Zinc Foods: What You Need to Know
Zinc is a trace element found in every cell of your body. Its presence is required for essential functions like immune response, cell division, and metabolising carbohydrates. However, the amount of zinc in the body is limited. It must be continually replenished through the food we eat (5).
Why Is It Important to Eat Zinc-Rich Foods?
Most of the zinc we assimilate comes from animal products. Fruits, vegetables, and seeds have lower concentrations. Plus, their zinc is metabolised less due to the presence of phytate. As such, vegans and vegetarians sometimes need to take zinc supplements. Let’s look at why zinc is so important for your health (3, 6).
- Zinc facilitates blood clotting, which allows wounds to heal.
- It’s essential for cellular respiration and DNA and RNA replication.
- It’s vital for building the skeletal system, as well as for its metabolism.
- Zinc deficiency prevents the absorption of other nutrients through the digestive system.
- It’s important for your eyes: zinc ensures good night vision and prevents age-related conditions like macular degeneration.

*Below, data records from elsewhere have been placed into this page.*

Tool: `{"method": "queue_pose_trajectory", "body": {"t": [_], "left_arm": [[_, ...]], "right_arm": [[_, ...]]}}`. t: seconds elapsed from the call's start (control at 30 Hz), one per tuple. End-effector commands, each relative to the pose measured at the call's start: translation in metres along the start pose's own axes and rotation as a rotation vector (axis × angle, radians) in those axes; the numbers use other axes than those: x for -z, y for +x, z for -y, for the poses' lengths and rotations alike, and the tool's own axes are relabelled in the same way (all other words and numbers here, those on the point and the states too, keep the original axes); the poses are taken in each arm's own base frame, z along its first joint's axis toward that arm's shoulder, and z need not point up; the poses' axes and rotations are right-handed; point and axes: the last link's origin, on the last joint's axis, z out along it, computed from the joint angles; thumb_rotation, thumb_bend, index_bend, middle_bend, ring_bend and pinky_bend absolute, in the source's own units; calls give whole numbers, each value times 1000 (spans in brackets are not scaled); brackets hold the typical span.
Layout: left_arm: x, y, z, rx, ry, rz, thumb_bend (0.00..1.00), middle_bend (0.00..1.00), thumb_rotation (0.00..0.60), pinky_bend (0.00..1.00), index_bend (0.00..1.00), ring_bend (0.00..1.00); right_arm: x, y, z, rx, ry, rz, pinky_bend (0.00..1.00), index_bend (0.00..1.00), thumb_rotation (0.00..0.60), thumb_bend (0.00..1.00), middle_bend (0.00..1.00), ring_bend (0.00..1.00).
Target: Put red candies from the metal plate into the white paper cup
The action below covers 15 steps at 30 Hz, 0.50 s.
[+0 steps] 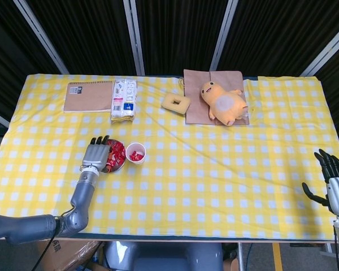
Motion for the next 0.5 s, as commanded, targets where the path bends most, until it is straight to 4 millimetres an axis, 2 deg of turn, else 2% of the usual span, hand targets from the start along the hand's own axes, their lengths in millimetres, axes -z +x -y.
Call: {"method": "queue_pose_trajectory", "body": {"t": [0.03,0.27,0.5], "left_arm": [[-1,-1,-3,-1,-3,-2,324,0,600,16,483,0],[-1,-1,-4,8,-2,-7,393,0,600,16,500,0],[3,9,-1,33,-4,-33,408,0,600,16,506,0]], "right_arm": [[0,1,0,-2,1,-1,0,0,600,410,10,0],[1,1,0,-1,2,-2,0,0,600,410,10,0],[1,1,0,-1,1,-2,0,0,600,409,10,0]]}}
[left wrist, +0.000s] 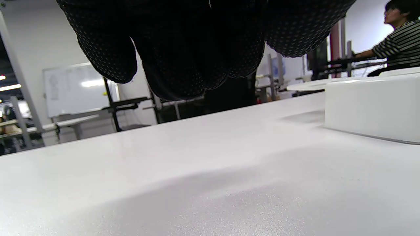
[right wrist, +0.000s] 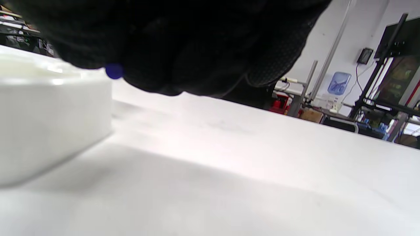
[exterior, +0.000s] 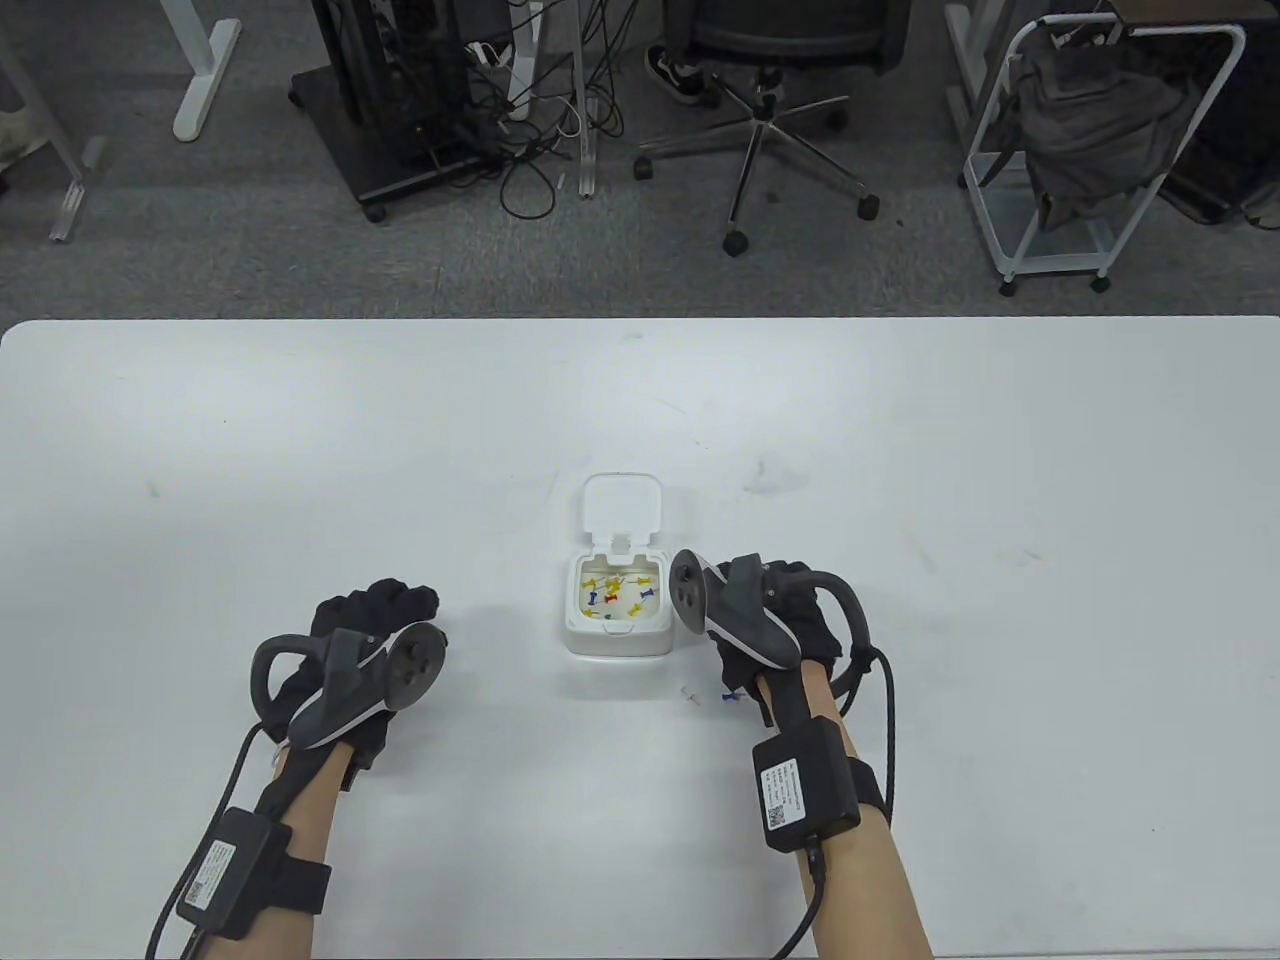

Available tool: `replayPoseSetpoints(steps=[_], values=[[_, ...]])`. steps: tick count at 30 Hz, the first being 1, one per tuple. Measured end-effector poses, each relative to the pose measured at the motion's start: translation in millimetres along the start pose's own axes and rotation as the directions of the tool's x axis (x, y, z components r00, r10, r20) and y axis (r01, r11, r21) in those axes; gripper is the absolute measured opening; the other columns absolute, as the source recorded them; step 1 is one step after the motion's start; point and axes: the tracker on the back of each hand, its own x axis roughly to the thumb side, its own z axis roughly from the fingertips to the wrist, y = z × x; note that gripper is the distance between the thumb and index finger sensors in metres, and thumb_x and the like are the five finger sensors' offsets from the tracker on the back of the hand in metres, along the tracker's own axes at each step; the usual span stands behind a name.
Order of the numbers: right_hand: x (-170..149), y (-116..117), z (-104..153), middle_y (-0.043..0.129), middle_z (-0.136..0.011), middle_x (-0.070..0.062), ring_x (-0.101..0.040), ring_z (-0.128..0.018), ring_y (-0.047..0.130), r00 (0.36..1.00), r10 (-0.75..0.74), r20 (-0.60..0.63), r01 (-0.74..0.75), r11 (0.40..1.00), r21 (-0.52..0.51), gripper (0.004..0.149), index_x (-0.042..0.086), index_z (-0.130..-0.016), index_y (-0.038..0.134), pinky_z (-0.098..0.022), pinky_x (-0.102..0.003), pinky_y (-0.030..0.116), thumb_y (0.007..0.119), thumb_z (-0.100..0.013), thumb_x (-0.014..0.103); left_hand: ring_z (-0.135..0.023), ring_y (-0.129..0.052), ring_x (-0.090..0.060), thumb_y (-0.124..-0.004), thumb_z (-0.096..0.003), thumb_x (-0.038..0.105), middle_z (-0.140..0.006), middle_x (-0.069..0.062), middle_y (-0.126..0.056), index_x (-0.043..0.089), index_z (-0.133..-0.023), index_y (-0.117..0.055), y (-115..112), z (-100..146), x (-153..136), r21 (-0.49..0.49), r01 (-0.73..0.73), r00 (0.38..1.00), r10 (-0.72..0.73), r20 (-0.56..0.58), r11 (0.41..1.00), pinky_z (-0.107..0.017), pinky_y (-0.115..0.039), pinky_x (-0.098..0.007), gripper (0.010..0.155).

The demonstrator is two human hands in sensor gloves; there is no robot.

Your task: Press to open box and store push pins

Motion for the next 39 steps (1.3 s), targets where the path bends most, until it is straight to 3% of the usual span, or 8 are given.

- It plays a key role in sexual development, fertility, and reproduction.
- It’s involved in your sense of smell and taste.
- It can prevent tumor formation in the large intestine and rectum.

What Happens if I Don’t Eat Enough Food with Zinc?
A diet with insufficient zinc levels can cause growth problems in children and adolescents. It can also lead to irritability, loss of appetite, hair loss, and dry, rough skin. Other symptoms include loss of smell or taste, nausea, and diarrhoea. Severe zinc deficiency can even cause retina damage (6).
Who Needs to Take Zinc Supplements?
Most people get enough zinc in their diet. However, in some cases a dietary supplement of this trace element may be necessary. Pairing your diet with a daily zinc capsule from Sundt is an excellent solution (7).
- People who have undergone gastrointestinal/gastric surgery or who have digestive conditions.
- Vegetarians must consume 50% more zinc than the usual daily recommended intake, since vegetables contain substances which block zinc absorption.
- Babies over six months who only drink breast milk. There are nutritional supplements designed for babies to provide them with the zinc they require.
- People with alcoholism or sickle cell anaemia, a hereditary disease affecting red blood cells.

What Foods Can Block Zinc Absorption?
Specific food groups can interact with your body’s zinc metabolising. This can reduce or even completely block zinc absorption. This property also affects the zinc in supplements (6).
- Caffeinated drinks: Take zinc supplements with water, not coffee or caffeinated drinks.
- Consuming lots of calcium-rich food like dairy can reduce zinc absorption.
- Foods high in fibre.
- Phytate: This plant molecule is found in grains, seeds, and vegetables. A plant-based diet can hinder healthy zinc absorption.
- Protein: Some proteins, like those in cow’s milk and soy milk, can make zinc absorption more difficult.
Our Conclusions
After iron, zinc is the most abundant trace element in your body. It plays a key role in many vital functions, from manufacturing proteins to replicating DNA. Most foods contain zinc, but red meat, poultry, and molluscs like oysters have the highest concentrations.
Failing to meet daily recommended zinc intake can lead to a wide range of disorders. Some illnesses can lead to low zinc levels, as can diets with little or no animal nutrients. As such, many vegetarians use zinc supplements to complete their diet.